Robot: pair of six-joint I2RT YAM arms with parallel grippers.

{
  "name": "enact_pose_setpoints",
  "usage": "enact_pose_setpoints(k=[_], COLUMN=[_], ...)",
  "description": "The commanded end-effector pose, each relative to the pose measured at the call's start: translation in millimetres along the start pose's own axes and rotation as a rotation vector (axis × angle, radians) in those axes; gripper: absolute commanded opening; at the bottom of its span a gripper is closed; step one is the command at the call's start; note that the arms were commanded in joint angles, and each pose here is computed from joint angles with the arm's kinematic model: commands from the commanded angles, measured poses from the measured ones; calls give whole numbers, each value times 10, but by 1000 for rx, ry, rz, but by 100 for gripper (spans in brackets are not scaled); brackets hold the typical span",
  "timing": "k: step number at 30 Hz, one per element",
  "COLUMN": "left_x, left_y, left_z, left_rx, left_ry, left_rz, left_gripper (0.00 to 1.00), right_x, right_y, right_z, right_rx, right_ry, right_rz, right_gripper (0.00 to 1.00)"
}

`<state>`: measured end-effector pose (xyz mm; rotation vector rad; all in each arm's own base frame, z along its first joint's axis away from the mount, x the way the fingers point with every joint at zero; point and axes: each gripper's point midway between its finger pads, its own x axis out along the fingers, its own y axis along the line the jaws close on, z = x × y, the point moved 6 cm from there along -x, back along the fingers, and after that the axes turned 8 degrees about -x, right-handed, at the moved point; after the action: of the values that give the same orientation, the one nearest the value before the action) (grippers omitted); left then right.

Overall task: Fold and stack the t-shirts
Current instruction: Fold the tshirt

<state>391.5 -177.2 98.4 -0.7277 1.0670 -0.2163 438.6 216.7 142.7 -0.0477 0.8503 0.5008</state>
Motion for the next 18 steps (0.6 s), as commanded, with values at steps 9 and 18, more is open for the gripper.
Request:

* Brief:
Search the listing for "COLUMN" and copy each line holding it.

* Response area:
  "usage": "enact_pose_setpoints(k=[_], COLUMN=[_], ...)",
  "COLUMN": "left_x, left_y, left_z, left_rx, left_ry, left_rz, left_gripper (0.00 to 1.00), right_x, right_y, right_z, right_rx, right_ry, right_rz, right_gripper (0.00 to 1.00)"

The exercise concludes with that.